TASK STATEMENT:
The lines to extract run from the first line of the entries through the line that contains "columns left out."; reproduce exactly those lines and no others.

TASK INPUT:
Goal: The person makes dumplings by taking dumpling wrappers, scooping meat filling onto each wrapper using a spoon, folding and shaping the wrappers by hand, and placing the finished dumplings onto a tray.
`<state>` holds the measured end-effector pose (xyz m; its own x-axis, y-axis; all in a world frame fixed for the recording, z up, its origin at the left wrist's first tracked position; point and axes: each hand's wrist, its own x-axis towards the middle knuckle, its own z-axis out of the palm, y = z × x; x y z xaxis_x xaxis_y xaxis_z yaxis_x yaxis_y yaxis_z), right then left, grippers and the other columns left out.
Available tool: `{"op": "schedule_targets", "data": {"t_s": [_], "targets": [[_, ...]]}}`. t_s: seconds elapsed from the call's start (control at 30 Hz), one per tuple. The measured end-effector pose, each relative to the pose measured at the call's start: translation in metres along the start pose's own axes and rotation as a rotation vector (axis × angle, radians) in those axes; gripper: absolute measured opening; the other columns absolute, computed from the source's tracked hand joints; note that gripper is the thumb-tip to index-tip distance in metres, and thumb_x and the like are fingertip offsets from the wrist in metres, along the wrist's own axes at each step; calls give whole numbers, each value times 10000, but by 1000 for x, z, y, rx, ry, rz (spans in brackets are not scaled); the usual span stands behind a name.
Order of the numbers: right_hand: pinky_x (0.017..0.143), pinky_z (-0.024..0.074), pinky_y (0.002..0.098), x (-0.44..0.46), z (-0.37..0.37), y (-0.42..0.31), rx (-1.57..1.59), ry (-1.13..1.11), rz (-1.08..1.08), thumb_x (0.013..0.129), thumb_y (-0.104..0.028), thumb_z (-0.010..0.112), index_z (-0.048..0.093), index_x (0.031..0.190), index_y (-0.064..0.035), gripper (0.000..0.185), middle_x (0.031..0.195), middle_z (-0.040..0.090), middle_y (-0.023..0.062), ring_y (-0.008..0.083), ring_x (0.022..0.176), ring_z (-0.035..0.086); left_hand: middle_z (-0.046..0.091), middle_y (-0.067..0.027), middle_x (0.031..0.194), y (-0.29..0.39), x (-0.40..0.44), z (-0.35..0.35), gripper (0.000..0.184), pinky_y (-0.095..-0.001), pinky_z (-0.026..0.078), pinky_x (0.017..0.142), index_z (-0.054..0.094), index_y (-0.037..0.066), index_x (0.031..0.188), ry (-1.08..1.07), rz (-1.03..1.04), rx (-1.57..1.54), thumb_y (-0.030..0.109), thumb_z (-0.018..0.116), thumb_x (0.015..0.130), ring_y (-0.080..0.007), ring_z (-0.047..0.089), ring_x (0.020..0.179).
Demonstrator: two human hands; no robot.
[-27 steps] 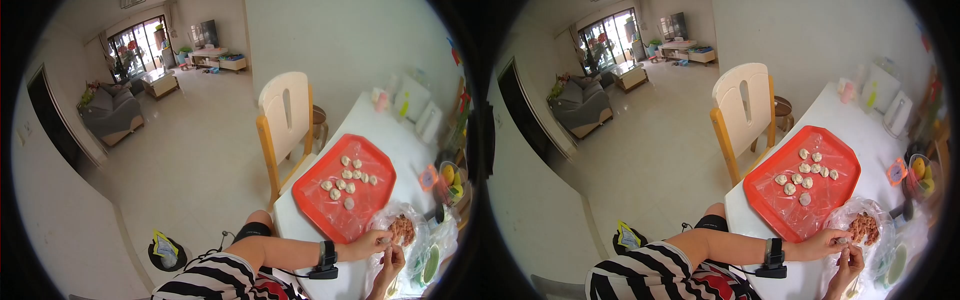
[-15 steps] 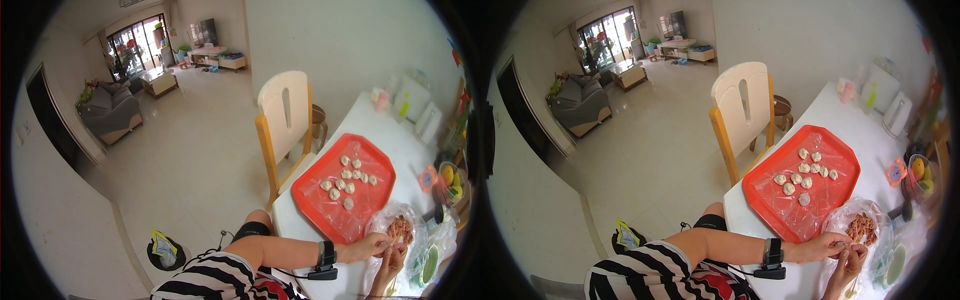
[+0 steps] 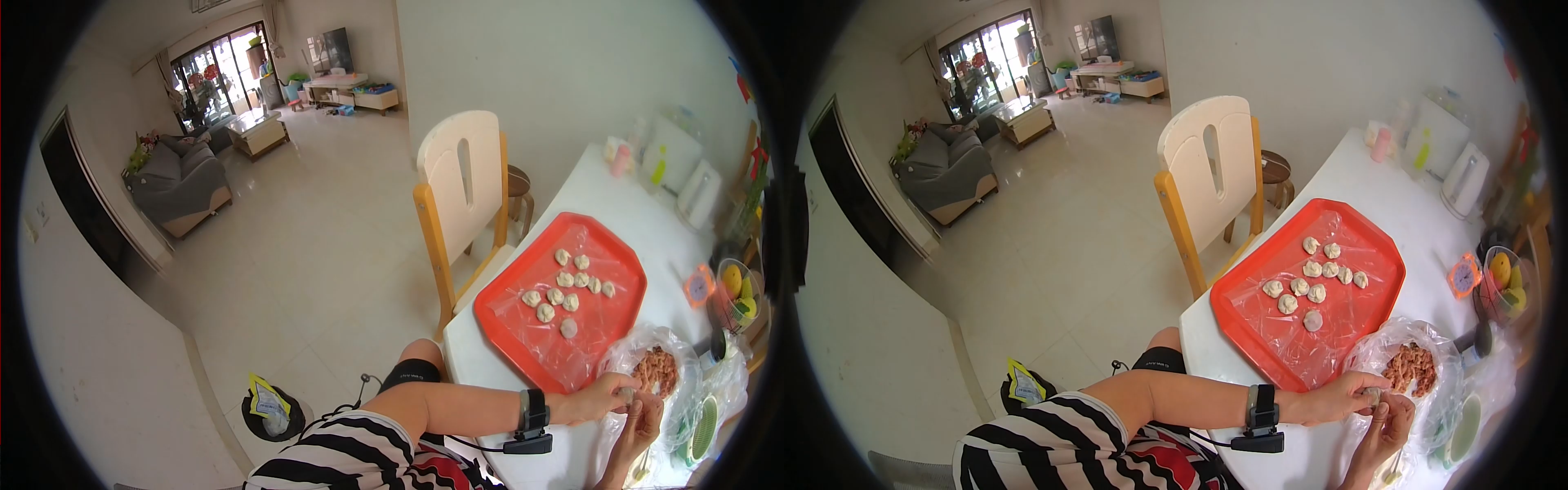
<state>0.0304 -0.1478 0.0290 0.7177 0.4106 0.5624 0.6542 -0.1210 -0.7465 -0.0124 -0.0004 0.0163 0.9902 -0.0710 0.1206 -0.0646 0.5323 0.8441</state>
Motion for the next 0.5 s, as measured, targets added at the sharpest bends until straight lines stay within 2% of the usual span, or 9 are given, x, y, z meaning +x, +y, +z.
{"op": "schedule_targets", "data": {"t_s": [0.3,0.5], "targets": [[765,444,246,2,-3,-3,-10,18,3,953,-137,573,638,999,14,171,1010,522,66,139,925,524,551,-81,1170,6,0,-1,410,-258,479,931,411,-20,1377,1,-6,-9,68,457,980,-112,549,1065],[796,428,255,1,-3,-8,4,26,60,953,-139,571,647,1007,19,183,1000,523,57,141,944,519,529,-88,1194,-8,9,-10,441,-273,476,974,375,-22,1388,70,60,-160,127,486,989,-137,544,1091]]}}
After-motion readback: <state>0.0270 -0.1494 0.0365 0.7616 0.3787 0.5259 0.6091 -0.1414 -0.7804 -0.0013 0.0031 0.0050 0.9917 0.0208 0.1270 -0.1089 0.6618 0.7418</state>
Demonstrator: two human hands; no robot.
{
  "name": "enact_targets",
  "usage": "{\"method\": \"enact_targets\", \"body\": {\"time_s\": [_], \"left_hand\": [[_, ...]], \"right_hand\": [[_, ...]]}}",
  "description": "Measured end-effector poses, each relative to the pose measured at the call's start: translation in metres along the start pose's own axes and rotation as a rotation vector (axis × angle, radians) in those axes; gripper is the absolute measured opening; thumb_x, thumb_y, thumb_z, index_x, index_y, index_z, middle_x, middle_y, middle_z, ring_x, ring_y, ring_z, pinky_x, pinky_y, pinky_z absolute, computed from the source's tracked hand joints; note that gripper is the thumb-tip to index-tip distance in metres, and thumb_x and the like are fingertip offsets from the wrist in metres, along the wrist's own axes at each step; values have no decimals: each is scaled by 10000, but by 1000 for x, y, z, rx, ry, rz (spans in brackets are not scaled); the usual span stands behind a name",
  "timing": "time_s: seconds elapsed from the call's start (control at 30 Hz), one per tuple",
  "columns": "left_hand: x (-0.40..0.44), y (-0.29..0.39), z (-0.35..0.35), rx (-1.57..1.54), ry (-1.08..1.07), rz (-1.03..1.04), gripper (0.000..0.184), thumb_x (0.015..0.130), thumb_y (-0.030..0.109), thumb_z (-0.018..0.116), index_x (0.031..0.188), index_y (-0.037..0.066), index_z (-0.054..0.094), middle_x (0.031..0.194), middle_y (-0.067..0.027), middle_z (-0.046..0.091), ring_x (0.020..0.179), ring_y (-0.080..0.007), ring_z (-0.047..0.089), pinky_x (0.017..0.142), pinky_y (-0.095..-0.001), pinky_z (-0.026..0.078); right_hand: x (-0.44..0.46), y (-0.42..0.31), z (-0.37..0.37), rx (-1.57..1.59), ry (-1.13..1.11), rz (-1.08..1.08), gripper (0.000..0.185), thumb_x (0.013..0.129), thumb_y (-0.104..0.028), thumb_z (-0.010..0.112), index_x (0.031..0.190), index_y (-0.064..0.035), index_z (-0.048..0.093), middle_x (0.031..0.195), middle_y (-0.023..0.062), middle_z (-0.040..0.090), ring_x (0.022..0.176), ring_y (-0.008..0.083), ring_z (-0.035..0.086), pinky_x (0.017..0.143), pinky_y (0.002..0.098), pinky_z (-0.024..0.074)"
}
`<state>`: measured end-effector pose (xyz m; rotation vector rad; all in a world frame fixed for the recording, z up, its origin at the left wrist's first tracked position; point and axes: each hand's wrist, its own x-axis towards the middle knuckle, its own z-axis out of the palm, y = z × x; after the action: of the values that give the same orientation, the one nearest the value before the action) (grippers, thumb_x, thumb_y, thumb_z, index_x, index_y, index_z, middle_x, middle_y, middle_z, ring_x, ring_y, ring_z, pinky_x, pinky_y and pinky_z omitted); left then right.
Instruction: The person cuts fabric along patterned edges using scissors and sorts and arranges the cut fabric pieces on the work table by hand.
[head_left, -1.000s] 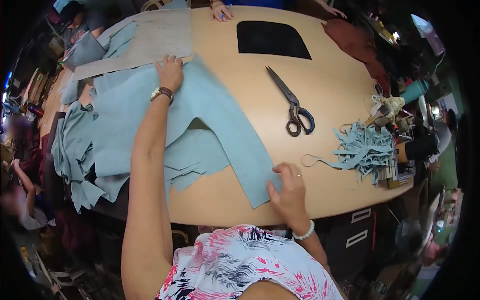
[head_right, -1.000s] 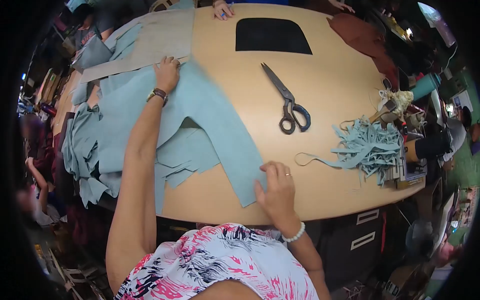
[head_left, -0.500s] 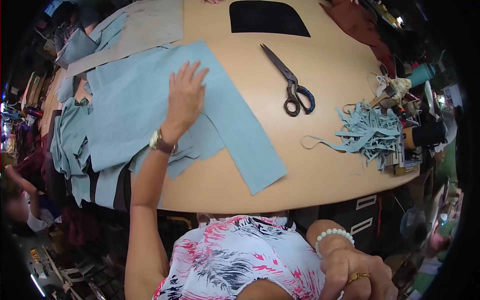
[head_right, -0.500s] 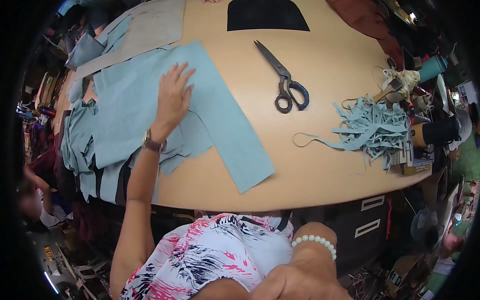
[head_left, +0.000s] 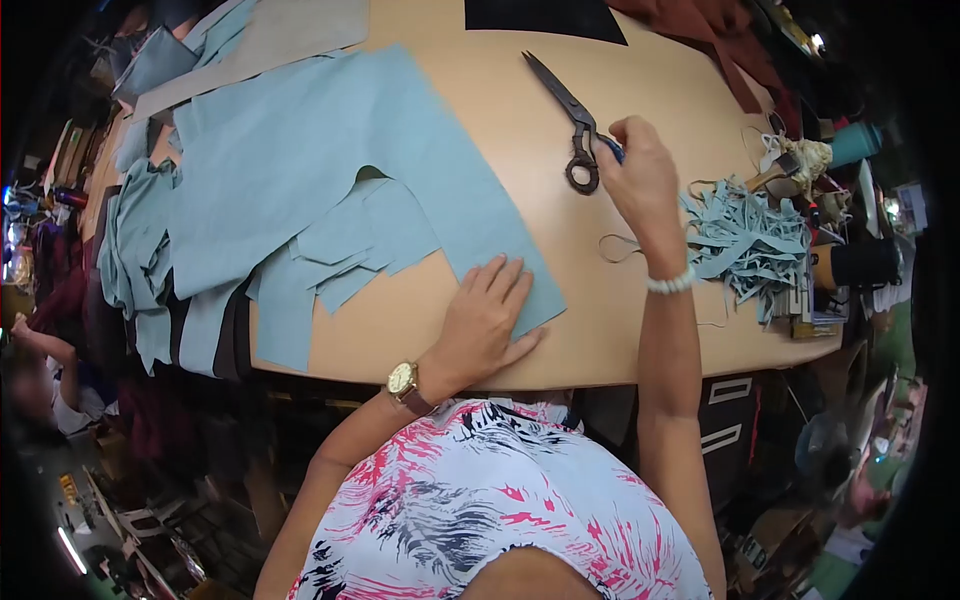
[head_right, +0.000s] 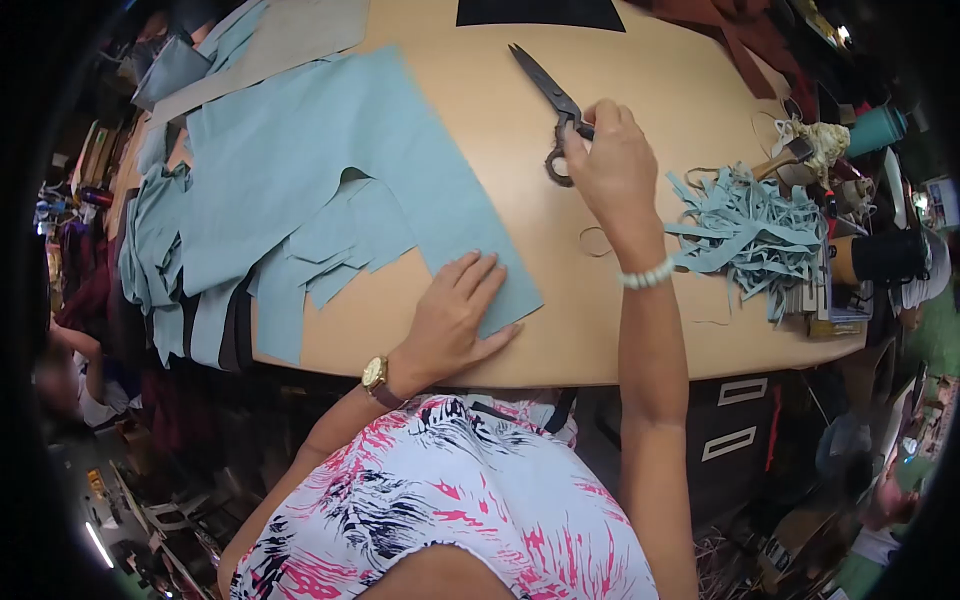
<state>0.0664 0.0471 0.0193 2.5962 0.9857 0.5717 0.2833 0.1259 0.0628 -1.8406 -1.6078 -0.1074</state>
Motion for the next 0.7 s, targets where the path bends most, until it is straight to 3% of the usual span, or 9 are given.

YOUR SOLUTION:
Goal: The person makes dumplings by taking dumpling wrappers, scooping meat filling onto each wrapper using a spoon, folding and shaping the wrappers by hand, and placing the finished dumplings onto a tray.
`<state>` holds the measured end-effector pose (xyz m; its own x-axis, y-axis; all in a world frame fixed for the recording, z up, its origin at the left wrist's first tracked position; point and axes: each hand's wrist, its own x-axis towards the middle knuckle, its own z-axis out of the palm, y = z × x; x y z xaxis_x xaxis_y xaxis_z yaxis_x yaxis_y yaxis_z), right then left, grippers and the other columns left out.

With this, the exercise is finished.